**Requirement:** Only the pictures are to be left out; write out the rest of the data exactly.

**Data excerpt:**
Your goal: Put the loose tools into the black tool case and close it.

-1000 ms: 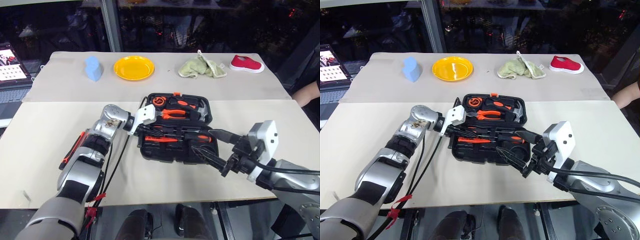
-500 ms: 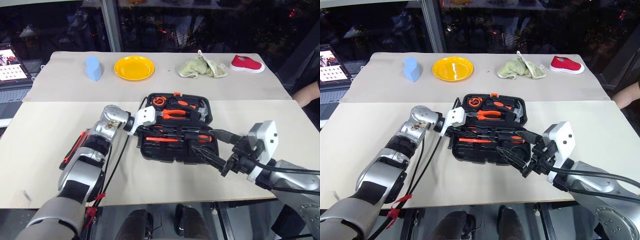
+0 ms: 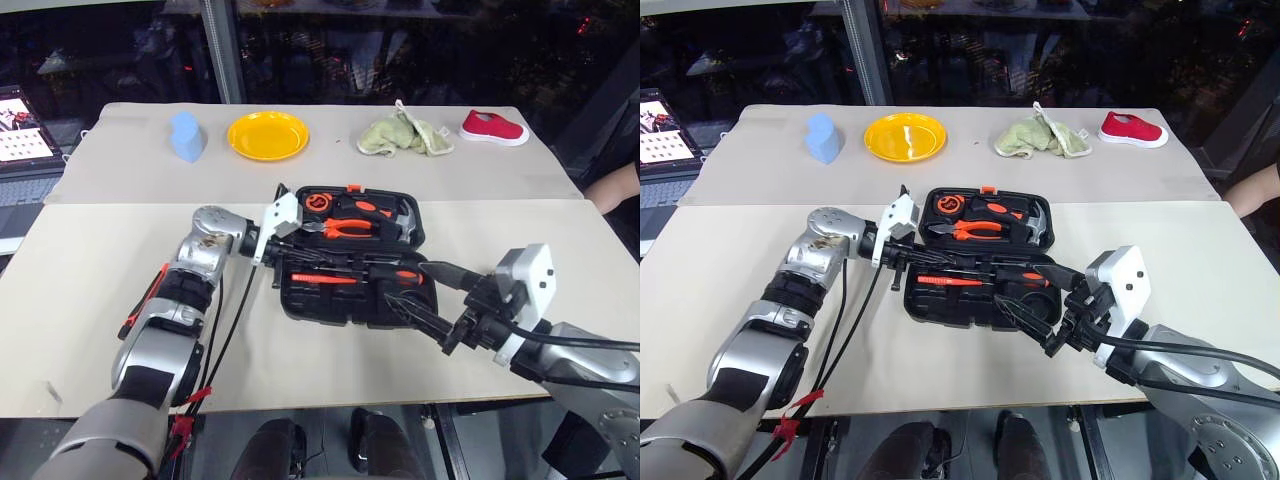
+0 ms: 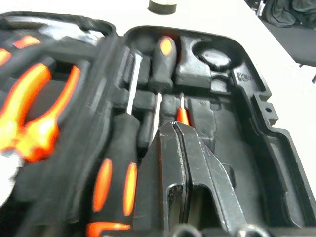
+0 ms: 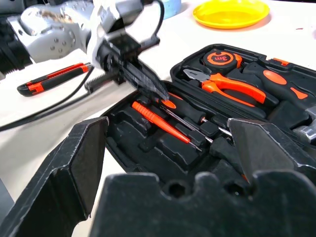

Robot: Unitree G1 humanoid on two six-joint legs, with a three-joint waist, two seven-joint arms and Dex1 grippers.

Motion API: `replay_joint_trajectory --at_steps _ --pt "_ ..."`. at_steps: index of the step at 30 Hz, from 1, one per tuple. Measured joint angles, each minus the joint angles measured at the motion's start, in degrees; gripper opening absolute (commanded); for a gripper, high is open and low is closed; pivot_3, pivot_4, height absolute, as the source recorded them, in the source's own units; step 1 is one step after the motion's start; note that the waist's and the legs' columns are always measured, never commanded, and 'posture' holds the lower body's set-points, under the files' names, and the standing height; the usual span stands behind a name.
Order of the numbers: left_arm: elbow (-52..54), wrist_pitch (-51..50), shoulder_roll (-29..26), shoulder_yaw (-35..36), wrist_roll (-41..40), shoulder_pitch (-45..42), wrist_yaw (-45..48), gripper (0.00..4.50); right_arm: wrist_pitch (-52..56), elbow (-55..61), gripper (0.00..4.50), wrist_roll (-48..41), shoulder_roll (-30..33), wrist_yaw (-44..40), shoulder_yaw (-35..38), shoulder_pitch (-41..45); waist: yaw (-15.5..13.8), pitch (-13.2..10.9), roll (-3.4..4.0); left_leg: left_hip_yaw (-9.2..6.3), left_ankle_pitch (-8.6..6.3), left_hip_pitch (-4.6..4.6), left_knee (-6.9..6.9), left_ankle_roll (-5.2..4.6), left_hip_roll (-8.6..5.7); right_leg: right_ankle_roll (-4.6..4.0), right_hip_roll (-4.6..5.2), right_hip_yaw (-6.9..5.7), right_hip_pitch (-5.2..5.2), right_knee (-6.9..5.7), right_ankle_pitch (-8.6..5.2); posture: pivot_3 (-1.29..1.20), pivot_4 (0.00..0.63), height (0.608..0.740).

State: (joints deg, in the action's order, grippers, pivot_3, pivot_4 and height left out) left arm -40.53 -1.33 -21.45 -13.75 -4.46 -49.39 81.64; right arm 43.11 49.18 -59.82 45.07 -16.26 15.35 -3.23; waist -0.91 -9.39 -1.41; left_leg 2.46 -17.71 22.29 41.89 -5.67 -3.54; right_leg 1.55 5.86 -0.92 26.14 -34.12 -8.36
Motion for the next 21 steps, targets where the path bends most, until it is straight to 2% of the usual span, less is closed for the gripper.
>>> replay_joint_trajectory --at_steps 14,17,21 --pt "-1.2 6.3 -1.1 -1.6 2.4 0.8 -2.3 0.02 0.0 0.0 4.5 0.0 0.0 0.1 -0.3 0.5 0.1 0.2 0.15 0.0 -0.13 -0.45 0.0 -0.23 0.09 -0.11 -0.02 0.02 -0.44 0.0 0.08 0.0 0.15 0.74" --pt "-1.6 5.6 -1.1 -0.8 2.0 0.8 -2.1 0.02 0.0 0.0 4.5 0.0 0.0 0.1 -0.6 0.6 0.2 0.2 0.15 0.0 -0.14 -0.76 0.0 -0.24 0.14 -0.1 -0.04 0.01 -0.77 0.06 0.07 0.0 0.15 0.74" --pt "1.1 0.8 -2.9 0.2 -0.2 1.9 -0.4 0.02 0.0 -0.1 4.5 0.0 0.0 -0.4 -1.1 0.9 0.3 0.1 0.13 0.0 -0.16 -0.68 -0.01 -0.27 0.16 -0.09 -0.15 -0.01 -0.66 0.08 0.06 0.0 0.15 0.74"
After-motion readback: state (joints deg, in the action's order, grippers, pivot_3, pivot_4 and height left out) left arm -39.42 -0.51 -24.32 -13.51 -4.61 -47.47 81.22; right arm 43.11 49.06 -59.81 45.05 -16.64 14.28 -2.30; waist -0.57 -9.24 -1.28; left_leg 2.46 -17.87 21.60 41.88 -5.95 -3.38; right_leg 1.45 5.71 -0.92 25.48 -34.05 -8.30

**Solution:**
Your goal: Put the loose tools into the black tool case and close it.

-1000 ms: 
-500 ms: 
+0 ms: 
+0 ms: 
+0 ms: 

Robot: Unitree G1 humanoid on two six-joint legs, with a three-joint waist, two seven-joint arms and Dex1 grippers.

Motion API: `replay_joint_trajectory --at_steps _ --pt "_ ..."`. at_steps: index of the step at 30 Hz, from 1, one per tuple. Measured joint angles, each minus the joint angles measured at the motion's start, in degrees; gripper opening absolute (commanded); for a gripper, high is open and low is closed; pivot_3, pivot_4, height absolute, as the source recorded them, in the source's own units; step 1 is one step after the motion's start; note that the waist's and the legs' columns are always measured, never commanded, and 'posture' holds the lower body's set-points, under the files' names, and the standing height; the usual span stands behind a name.
Order of the numbers: left_arm: elbow (-52..54), wrist_pitch (-51..50), shoulder_roll (-29..26), shoulder_yaw (-35..36), wrist_roll (-41..40), shoulder_pitch (-45..42), wrist_yaw (-45..48), gripper (0.00..4.50); right_arm: wrist_pitch (-52..56), elbow (-55..61), gripper (0.00..4.50), wrist_roll (-48..41), shoulder_roll (-30..33), wrist_yaw (-44..40), shoulder_yaw (-35..38), shoulder_pitch (-41..45); waist: yaw (-15.5..13.8), pitch (-13.2..10.9), roll (-3.4..4.0); left_leg: left_hip_yaw (-9.2..6.3), left_ankle_pitch (-8.6..6.3), left_hip_pitch (-4.6..4.6), left_knee (-6.9..6.9), left_ankle_roll (-5.2..4.6), left_hip_roll (-8.6..5.7); right_leg: right_ankle_roll (-4.6..4.0), right_hip_roll (-4.6..5.2), right_hip_yaw (-6.9..5.7), right_hip_pitch (-5.2..5.2), right_knee (-6.9..5.7), right_ankle_pitch (-8.6..5.2); posture: pivot_3 (-1.29..1.20), pivot_4 (0.00..0.63), height (0.608..0.740).

State: (joints deg, in the action's order, grippers, pivot_3, pivot_4 and height left out) left arm -40.53 -1.33 -21.45 -13.75 -4.46 -49.39 81.64; right arm 43.11 49.18 -59.82 45.07 -16.26 15.35 -3.23; waist -0.91 -9.39 -1.41; left_leg 2.46 -17.71 22.29 41.89 -5.67 -3.54; right_leg 1.55 5.86 -0.92 26.14 -34.12 -8.36
Motion for the next 21 steps, targets where the path bends most, until it is straight to 2% of the usual span, less is closed for the gripper.
>>> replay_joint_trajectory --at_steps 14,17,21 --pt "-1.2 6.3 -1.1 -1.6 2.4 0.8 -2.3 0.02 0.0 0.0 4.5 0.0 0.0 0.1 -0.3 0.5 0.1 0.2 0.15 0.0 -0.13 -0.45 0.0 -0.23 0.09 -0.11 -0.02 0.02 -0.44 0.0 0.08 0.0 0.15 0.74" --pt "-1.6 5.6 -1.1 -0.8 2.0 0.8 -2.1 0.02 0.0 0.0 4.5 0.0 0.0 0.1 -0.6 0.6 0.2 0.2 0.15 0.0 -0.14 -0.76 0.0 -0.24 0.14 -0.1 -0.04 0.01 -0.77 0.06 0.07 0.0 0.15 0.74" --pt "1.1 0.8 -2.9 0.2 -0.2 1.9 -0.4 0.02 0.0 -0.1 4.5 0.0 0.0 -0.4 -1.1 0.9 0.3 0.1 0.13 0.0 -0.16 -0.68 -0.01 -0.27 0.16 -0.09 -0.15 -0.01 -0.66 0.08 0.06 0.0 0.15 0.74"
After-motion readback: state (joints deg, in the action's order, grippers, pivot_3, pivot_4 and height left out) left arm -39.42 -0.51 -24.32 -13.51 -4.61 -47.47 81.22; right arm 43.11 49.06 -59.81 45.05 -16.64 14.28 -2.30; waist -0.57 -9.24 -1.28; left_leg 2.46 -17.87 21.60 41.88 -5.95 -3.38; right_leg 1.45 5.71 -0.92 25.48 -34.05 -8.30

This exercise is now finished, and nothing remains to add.